# March Club Hunt....time to put up your guesses!



## Mark Steinmann (Jan 28, 2014)

Alrighty men,

Here is the forecast for where we will be hunting this weekend. What I want from you is when you think we will get the best responses while calling! We will be doing some hunting in the dark as well....so all times are open! I included a summary of the forecast and an hourly forecast.

I will update this thread after the hunt is over. Also, I have no prize for whoever is the closest on successful times....it's just for bragging rights! Haha...

- Mark



















































Sent from my SM-G955U using Tapatalk


----------



## youngdon (Mar 10, 2010)

Between 7 and 9. Both am and pm. Second best between 10am and noon.
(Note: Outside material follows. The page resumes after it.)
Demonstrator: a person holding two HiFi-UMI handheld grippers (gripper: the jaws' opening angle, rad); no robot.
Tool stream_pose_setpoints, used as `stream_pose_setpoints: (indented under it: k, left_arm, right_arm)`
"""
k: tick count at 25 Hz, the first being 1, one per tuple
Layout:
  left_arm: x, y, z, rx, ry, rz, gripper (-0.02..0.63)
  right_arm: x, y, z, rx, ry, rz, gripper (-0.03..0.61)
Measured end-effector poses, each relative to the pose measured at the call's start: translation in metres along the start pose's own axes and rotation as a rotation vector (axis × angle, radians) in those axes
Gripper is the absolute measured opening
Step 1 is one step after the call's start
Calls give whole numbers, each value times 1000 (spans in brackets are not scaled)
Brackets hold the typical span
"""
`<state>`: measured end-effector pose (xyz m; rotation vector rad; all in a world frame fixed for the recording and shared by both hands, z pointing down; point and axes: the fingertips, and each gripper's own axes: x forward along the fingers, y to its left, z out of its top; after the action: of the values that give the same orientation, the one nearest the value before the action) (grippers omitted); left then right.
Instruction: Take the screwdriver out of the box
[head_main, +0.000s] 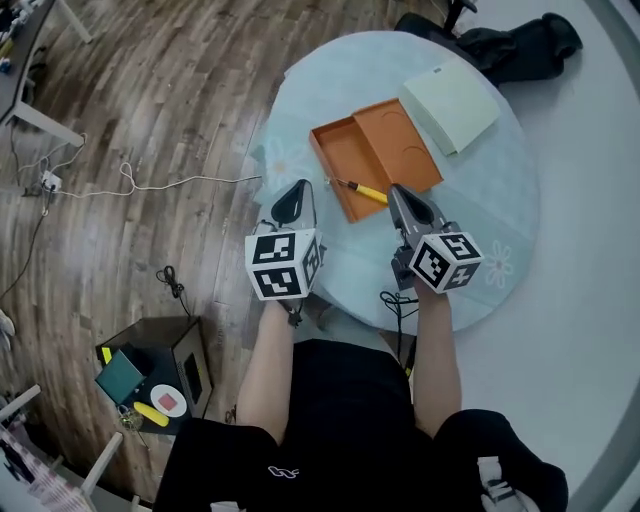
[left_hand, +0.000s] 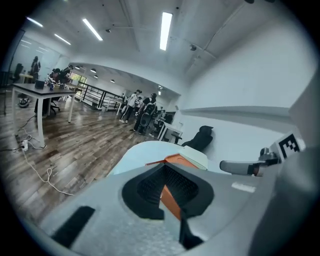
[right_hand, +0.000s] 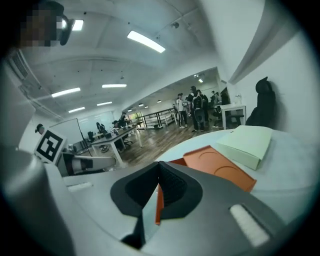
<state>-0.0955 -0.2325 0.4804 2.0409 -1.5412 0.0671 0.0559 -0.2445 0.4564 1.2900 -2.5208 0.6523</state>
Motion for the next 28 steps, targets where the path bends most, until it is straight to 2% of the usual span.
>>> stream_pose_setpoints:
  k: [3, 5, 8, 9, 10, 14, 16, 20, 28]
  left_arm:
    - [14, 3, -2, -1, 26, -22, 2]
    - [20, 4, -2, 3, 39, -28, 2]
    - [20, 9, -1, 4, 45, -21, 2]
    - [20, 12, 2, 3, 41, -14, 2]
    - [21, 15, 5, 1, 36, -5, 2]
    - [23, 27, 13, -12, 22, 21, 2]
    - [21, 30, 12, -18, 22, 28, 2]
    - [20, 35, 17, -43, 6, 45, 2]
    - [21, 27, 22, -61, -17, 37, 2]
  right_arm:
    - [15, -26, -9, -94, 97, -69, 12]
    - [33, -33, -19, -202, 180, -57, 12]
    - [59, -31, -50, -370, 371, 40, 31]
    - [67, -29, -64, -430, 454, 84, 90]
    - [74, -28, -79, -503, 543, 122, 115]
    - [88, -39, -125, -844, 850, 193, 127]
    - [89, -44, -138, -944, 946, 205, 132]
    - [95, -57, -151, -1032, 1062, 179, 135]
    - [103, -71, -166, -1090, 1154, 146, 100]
What ! ? No ice cream prizes ?


----------



## azpredator... (Feb 15, 2018)

Sunrise and sunset ???? that was easy


----------



## kiyote (Jun 15, 2014)

I am gonna go with 7am sunday morn

why? just cause.


----------



## Mark Steinmann (Jan 28, 2014)

We had a very wet and frustrating weekend hunt. Rained from about 11am on Saturday until Sunday at 10am. After 10am on Sunday it was still on and off rain until dark. I think we saw the sun a total of 2 hours the entire weekend. After having zero luck Saturday we looked up the weather forecast in other areas of the state within range...settled on a spot and took off. Forecast was the opposite they were saying. Oh well, we gave it our all! We did a total of 28 stands...Rainy stands, cloudy stands, and partially sunny stands. The only predator we saw all weekend was 1 Grey Fox and even he took his sweet time strolling in. Shot him after 18 minutes on stand at 10:45am Sunday.

- Mark
















Sent from my SM-G955U using Tapatalk


----------



## azpredator... (Feb 15, 2018)

Well who won? And congrats on the fox...


----------



## youngdon (Mar 10, 2010)

Yes congrats on the fox Mark. I've never had luck in rainy weather. I think they all hole up some place dry.


----------



## youngdon (Mar 10, 2010)

Oh, and Eric, you won.


----------



## azpredator... (Feb 15, 2018)

So the winning team shot ?


----------



## azpredator... (Feb 15, 2018)

I guess the only winners were the coyote's.


----------



## Mark Steinmann (Jan 28, 2014)

Haha oh sorry guys. Poor follow up on my part. 

The winning team brought back 11 Coyotes. Second place was 3 Fox, 1 Coyote. Third place was 1 Coyote, 1 Fox.

We simply chose a terrible area of the state that got pounded by the weather.

- Mark

Sent from my SM-G955U using Tapatalk


----------